自然災害などが発生したとき、防波堤や防潮堤・橋、浄化センターや水路など、除染活動などに協力しながら地域に貢献することが必要となります。

そのため建設業では、行政と協働しいち早く現場に駆けつけ、迅速な応急復旧ができる体制が求められます。

ライフラインの復旧を通じて住民生活の救援にあたることも、災害時の役割として求められるでしょう。

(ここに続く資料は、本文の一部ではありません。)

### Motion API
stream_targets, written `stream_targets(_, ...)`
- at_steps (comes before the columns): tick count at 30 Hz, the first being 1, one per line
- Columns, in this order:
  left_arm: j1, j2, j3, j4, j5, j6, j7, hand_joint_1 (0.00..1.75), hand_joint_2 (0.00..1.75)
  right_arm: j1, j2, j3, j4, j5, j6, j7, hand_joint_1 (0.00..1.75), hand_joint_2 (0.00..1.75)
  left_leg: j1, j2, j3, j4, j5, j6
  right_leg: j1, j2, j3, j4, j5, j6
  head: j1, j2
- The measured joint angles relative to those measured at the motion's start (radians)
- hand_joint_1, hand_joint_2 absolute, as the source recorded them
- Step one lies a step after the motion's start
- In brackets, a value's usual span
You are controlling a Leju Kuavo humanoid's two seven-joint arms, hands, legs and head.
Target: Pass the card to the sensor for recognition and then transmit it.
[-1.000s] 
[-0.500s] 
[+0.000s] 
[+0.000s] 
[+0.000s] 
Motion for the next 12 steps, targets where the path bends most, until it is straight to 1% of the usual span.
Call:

インフラ復旧工事は社会全体の早期復興に直結するため、建設業のCSR活動のひとつとして位置づけられていることからも、BCP担当者は策定することが自社のみならず社会全体の利益につながると意識するべきでしょう。

 

建設業のBCP策定の主な流れ

建設業のBCP策定の方法として、国や地方公共団体が公表している文書などを参考にするケースが多いようです。

日本建設業連合会でも、平成2411月に「建設BCPガイドライン」を公表しているため、BCP策定の際には参考にするとよいでしょう。

具体的には、次のような流れで策定することとなります。

検討対象となる災害を特定する

検討する対象として、事業に著しいダメージを及ぼす可能性のある重大災害を想定します。

自然災害やウイルス感染症、事故や環境汚染など、災害に応じて策定するBCPも違ってきます。

政府や都道府県ごとで公表されている震度分布図やハザードマップなどを参考にしましょう。

影響度を評価する

災害により、自社にどの程度の影響が及ぶのか、測定を行います。

停止期間と対応力を見積もる

重要な業務は、さまざまな観点からどの程度まで耐えることができるか、操業度の下限と復旧時間を分析し判断します。

重要業務を決定する

活用できる人・物・経営資金などには限界があるため、継続しなければならない重要業務を絞り込みます。

目標時間を設定する

重要業務再開までどのくらいの時間なら許されるのか、業務ごとに策定します。

重要業務が受けてしまう被害の想定

事務所・工場・機材・要員・原料・輸送など経営資源が受ける被害を考慮し被害を想定します。

重要な要素の抽出する

重要業務の継続には不可欠でも、復旧や再調達に手間がかかる重要なボトルネックを洗い出します。

BCPを策定する

ボトルネックを乗り越えるための戦略・対策を立て、具体的なBCPを策定します。